▶ **EXERCISE OBJECTIVE**
Print every line below exactly as written, but leave the pictures behind.

Stored entries
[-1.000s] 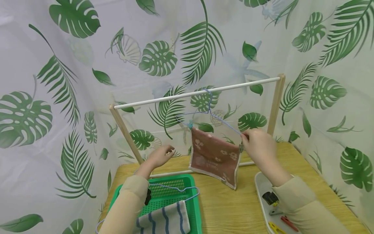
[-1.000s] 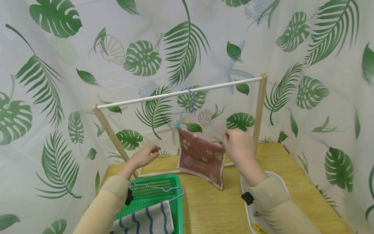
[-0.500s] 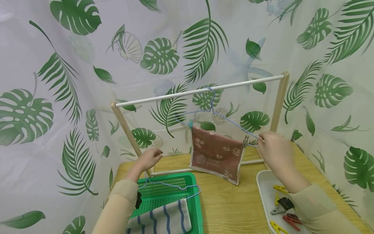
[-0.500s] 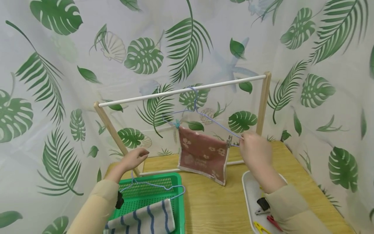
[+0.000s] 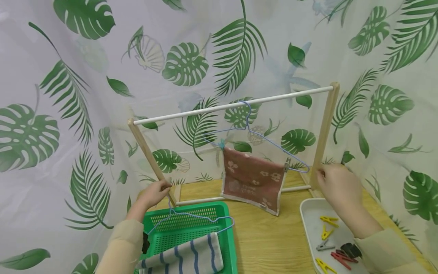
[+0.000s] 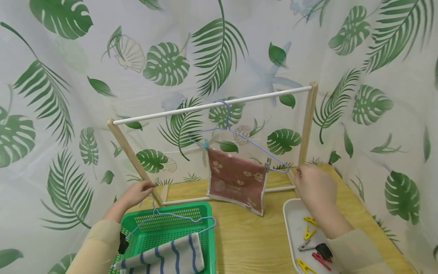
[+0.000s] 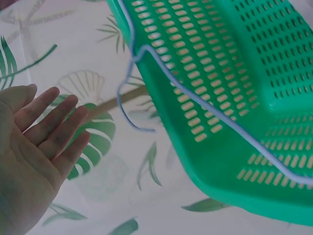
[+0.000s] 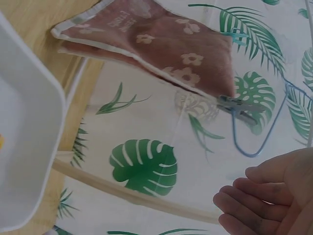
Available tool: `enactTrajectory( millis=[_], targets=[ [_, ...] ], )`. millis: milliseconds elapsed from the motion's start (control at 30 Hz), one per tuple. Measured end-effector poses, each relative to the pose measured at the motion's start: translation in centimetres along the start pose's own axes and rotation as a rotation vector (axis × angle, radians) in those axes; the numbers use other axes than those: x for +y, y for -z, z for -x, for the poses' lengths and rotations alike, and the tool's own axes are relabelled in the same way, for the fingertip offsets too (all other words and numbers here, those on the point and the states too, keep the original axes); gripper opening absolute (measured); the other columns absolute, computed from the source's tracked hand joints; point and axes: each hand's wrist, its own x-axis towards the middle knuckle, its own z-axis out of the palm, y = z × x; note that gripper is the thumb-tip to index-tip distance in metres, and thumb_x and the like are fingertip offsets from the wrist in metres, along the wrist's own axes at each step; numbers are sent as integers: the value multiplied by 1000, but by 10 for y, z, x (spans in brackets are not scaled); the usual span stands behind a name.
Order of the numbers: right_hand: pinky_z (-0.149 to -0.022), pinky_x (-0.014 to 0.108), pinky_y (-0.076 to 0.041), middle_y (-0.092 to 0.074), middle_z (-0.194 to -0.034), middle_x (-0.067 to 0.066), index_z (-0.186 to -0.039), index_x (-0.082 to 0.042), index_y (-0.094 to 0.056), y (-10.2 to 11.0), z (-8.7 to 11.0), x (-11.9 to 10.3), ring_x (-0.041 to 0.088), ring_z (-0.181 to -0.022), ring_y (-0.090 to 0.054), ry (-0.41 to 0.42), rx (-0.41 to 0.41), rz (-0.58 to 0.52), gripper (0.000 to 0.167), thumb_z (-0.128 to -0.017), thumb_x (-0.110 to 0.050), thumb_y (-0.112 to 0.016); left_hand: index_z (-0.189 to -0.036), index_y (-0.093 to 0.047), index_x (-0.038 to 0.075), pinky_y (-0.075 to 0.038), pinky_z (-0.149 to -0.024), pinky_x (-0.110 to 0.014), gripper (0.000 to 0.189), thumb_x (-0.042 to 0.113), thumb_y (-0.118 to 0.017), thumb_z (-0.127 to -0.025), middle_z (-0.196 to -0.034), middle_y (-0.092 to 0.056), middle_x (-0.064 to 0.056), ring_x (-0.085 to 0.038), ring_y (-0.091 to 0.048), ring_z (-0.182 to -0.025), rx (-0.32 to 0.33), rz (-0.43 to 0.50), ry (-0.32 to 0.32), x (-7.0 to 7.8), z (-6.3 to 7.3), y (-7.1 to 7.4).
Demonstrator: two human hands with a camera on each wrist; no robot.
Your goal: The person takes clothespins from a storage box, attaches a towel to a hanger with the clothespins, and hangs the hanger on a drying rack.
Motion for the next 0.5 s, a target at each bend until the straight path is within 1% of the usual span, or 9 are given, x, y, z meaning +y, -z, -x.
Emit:
enactTrajectory(
  millis=[67, 133, 233, 367, 467, 500],
  targets=[
    [-39, 42, -47, -76, -86, 25, -93, 2, -80, -3, 5, 5, 33, -57, -65, -18, -15, -1, 10, -93, -4, -72, -134, -66, -7, -59, -100, -57, 32, 11, -53, -111, -130, -70, -28, -47, -66, -123, 9, -20, 16, -6, 3, 0],
    [-38, 40, -45, -76, -87, 26, -94, 3, -79, -7, 10, 11, 31, -55, -64, -37, -34, 1, 11, -93, -5, -72, -133, -67, -7, -59, -99, -58, 31, 11, -54, -111, -128, -71, -27, -47, -68, -121, 17, -42, 23, -13, 6, 0],
    [-39, 41, -46, -76, -87, 26, -93, 4, -78, -13, 18, 19, 30, -54, -63, -71, -74, 5, 12, -92, -7, -72, -131, -68, -7, -59, -98, -58, 31, 11, -56, -110, -124, -73, -26, -46, -69, -117, 31, -69, 23, -22, 10, 0],
    [-43, 42, -49, -77, -88, 27, -91, 5, -78, -21, 26, 33, 30, -57, -65, -103, -134, 17, 13, -91, -7, -72, -126, -69, -10, -59, -98, -59, 30, 10, -57, -109, -121, -74, -28, -47, -70, -114, 36, -67, 1, -32, 16, 0],
    [-44, 42, -48, -77, -88, 27, -90, 5, -78, -27, 32, 43, 30, -58, -66, -128, -177, 22, 14, -91, -6, -70, -125, -69, -12, -58, -99, -60, 30, 9, -57, -108, -122, -72, -30, -48, -69, -115, 30, -59, 8, -40, 21, 0],
    [-45, 43, -49, -77, -89, 27, -90, 5, -78, -28, 34, 46, 31, -59, -67, -133, -192, 24, 14, -91, -6, -70, -125, -69, -12, -58, -100, -60, 29, 9, -57, -108, -123, -72, -30, -49, -68, -116, 28, -59, 19, -43, 23, 0]
  ],
)
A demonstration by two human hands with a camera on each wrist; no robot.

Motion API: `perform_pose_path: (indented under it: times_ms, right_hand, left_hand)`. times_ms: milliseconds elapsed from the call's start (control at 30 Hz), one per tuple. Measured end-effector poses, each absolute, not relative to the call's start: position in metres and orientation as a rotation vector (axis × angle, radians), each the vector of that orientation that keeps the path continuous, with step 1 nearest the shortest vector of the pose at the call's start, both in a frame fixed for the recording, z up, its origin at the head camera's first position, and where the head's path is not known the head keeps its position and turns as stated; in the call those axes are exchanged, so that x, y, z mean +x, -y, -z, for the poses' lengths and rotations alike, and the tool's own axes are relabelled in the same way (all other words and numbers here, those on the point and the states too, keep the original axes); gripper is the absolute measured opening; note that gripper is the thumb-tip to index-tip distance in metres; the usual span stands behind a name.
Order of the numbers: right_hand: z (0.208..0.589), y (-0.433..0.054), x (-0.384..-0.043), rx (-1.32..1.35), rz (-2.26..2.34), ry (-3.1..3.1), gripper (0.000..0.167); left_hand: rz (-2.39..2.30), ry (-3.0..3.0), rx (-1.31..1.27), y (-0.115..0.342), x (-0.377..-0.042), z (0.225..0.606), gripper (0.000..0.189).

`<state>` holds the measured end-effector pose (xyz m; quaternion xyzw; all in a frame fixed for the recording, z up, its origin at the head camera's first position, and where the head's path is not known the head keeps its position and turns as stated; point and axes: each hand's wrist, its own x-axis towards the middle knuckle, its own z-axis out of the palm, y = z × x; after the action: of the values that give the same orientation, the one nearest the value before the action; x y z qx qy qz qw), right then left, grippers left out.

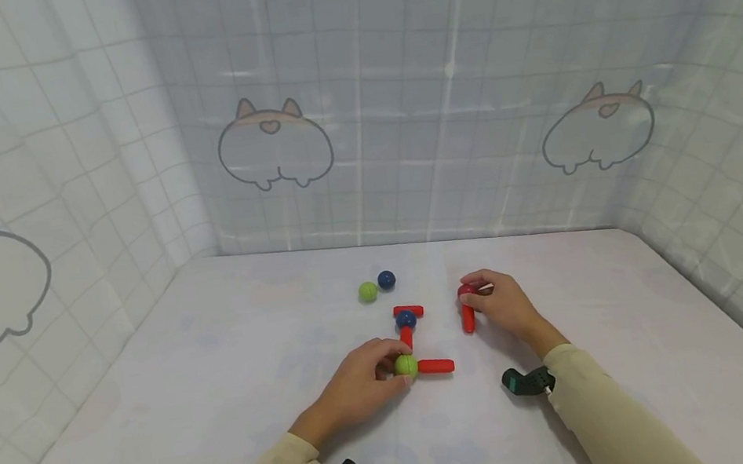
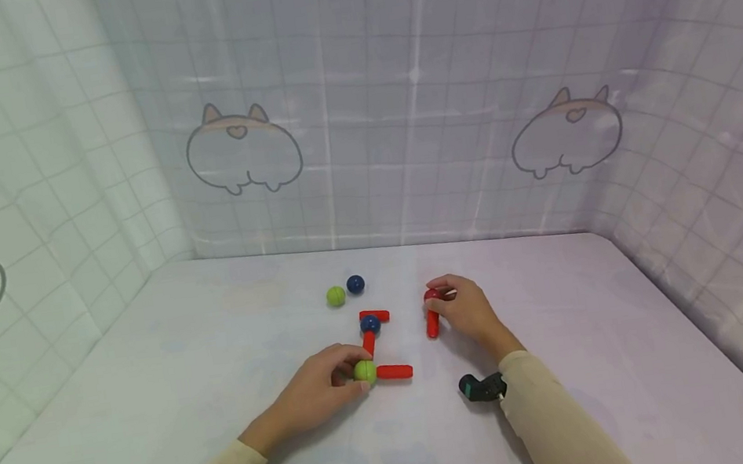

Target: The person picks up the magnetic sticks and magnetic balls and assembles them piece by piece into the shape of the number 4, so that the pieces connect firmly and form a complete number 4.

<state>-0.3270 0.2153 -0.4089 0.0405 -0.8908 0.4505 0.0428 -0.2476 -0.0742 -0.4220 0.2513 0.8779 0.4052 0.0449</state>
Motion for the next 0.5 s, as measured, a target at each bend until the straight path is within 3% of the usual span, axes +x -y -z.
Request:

▶ **ANSWER BELOW**
[-1.000s] 
[-1.000s] 
[-0.500s] 
[-0.500s] 
[+0.000s] 
[+0.000s] 
[+0.000s] 
[+0.000s] 
Available tool: `enactTrajectory( millis=[_], targets=[ [_, ...] ], )`. millis: milliseconds elapsed from the motion's start (control at 30 Hz), one per tuple. Measured end-effector poses, each relative to the pose measured at the motion's start: translation in centimetres along the start pose's own axes and rotation as a rotation vector (axis × angle, radians) in those axes; the numbers use other axes than those: x for +y, y for -z, z for -x, for the poses' lengths and rotations alike, and the tool's own axes are relabelled in the same way, for the fingertip offsets too (all other words and numbers here, those on the point and the states too, keep the original axes); gripper opening absolute (measured); the other columns absolute, computed from the source's tracked hand joints; point and axes: each hand's wrist, its own x-axis towards the middle knuckle, its own z-axis out of the palm, y = z × x; note that gripper is the thumb-tip to index-tip distance in metres, and thumb_x and the like are fingertip offsets from the wrist in metres, along the wrist's own axes at each step; numbers are sent as integers: the value multiplied by 1000, but by 10 for y, z, x (spans in brackets are not scaled); the usual span stands behind a name.
Order of the numbers: right_hand: pinky_z (-0.149 to -0.022), pinky_x (-0.014 to 0.108), pinky_y (-0.076 to 0.041), middle_y (-0.092 to 0.074), middle_z (-0.194 to -0.034), middle_x (-0.067 to 0.066), index_z (-0.186 to -0.039), index_x (-0.082 to 0.042), index_y (-0.094 to 0.056), y (-10.2 to 11.0), z (-8.7 to 11.0), x (-11.9 to 10.3), ring_x (-0.041 to 0.088), ring_z (-0.181 to -0.022), ring_y (-0.090 to 0.054), ry (-0.41 to 0.42), rx (-0.41 to 0.41), rz (-0.58 to 0.52), gripper (0.000 to 0.167), thumb_z (-0.128 to -0.017), thumb_x (-0.110 to 0.050), thumb_y (-0.112 to 0.016); left_hand: index_z (-0.189 to -0.036), index_y (-0.093 to 0.047), index_x (-0.038 to 0.075), pinky_y (-0.075 to 0.038), pinky_z (-0.149 to -0.024), pinky_x (-0.110 to 0.014), gripper (0.000 to 0.189), thumb_x (-0.042 to 0.113), thumb_y (-0.118 to 0.017), thumb_z (-0.127 to -0.025), middle_z (-0.196 to -0.034), middle_y (-0.092 to 0.056), middle_x (-0.064 to 0.056), ring_x (-0.085 to 0.038), ring_y (-0.091 to 0.048), ring_z (-0.182 to -0.025), rx (-0.32 to 0.33), rz (-0.43 to 0.50), ry (-0.32 to 0.32), x (-7.0 to 7.8), z (-6.3 to 7.3), y (-7.1 to 7.4).
Demonstrator: two human hands with a camera on each wrist; no robot.
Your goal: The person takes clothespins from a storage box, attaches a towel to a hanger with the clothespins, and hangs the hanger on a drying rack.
Motion for the next 0.5 s, a target at each bend until the straight path is within 1% of the usual span, or 9 are given, x, y, z meaning +y, -z, -x.
Emit:
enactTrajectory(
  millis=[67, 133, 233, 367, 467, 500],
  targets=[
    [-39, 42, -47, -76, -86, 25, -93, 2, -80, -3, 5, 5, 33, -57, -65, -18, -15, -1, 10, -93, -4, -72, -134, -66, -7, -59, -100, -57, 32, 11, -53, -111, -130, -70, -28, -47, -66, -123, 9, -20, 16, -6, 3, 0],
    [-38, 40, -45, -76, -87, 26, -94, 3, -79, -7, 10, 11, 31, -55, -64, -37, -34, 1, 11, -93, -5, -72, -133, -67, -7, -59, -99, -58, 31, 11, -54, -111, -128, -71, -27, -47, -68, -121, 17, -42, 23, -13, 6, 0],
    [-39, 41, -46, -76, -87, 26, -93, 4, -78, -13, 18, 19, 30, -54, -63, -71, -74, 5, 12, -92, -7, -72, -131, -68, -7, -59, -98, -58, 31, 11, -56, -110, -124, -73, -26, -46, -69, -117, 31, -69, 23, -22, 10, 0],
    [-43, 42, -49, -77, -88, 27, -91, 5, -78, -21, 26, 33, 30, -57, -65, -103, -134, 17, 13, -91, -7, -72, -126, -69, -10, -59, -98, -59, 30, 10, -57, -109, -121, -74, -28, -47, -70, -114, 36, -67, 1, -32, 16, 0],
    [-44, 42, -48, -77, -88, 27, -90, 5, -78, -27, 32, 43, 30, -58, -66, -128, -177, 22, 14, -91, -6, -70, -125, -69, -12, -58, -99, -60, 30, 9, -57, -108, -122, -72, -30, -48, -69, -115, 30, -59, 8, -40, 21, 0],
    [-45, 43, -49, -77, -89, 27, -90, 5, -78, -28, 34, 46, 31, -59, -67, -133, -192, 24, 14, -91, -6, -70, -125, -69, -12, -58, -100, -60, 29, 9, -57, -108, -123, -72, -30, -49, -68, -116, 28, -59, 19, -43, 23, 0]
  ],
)
A demonstration by two human hands with a camera on each wrist; no robot.

Motion API: `perform_pose_path: (indented under it: times_ms, right_hand, left_hand)`. times_ms: milliseconds elapsed from the call's start (control at 30 Hz), one per tuple. Measured end-effector poses, each absolute, not relative to the call's start: position in metres and orientation as a rotation vector (axis × angle, radians), each the vector of that orientation that keeps the path continuous, with step 1 nearest the shortest vector of the pose at the call's start, both in a frame fixed for the recording, z up, its origin at the head camera's first position, and where the head's path is not known the head keeps its position and turns as stated; in the call those axes are exchanged, so that x, y, z mean +x, -y, -z, for the poses' lengths and rotations alike, and the tool's own axes are relabelled in the same way (all other words and numbers here, those on the point and the states too, keep the original axes); gripper is the absolute measured opening; note that gripper is the thumb-tip to index-tip distance in metres; the usual span stands behind a name.
Order of the numbers: right_hand: z (0.208..0.589), y (-0.433..0.054), x (-0.384..-0.043), rx (-1.32..1.35), rz (-2.26..2.34), ry (-3.1..3.1), gripper (0.000..0.167); left_hand: rz (-2.39..2.30), ry (-3.0..3.0), rx (-1.31..1.27), y (-0.115..0.342), x (-0.377..-0.042), z (0.225..0.606), gripper (0.000..0.189).

`<state>` holds the measured end-effector pose (xyz m; quaternion xyzw; all in a frame fixed for the recording, z up, its origin at the head camera's first position, and where the head's path is not known the head keeps its position and turns as stated; point and axes: each hand's wrist, its own x-axis towards the middle knuckle, its own z-axis out of the palm, y = z × x; after the action: of the values that give the same orientation, the one nearest the value before the action; x y z qx qy qz qw), right then left, grippers left out.


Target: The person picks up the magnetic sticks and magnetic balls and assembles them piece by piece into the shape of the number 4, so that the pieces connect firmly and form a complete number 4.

<state>-0.3270 0.2153 -0.4089 0.0405 -0.8908 0.4505 0.0428 -0.2476 -0.0742 -0.4220 0.2513 0.8779 0.4052 0.0449</state>
Motion for the next 0.5 s, as measured, a target at each bend until the straight path is within 3% of the usual span, axes +x -y -z.
Request:

What the exercise asked for is complete.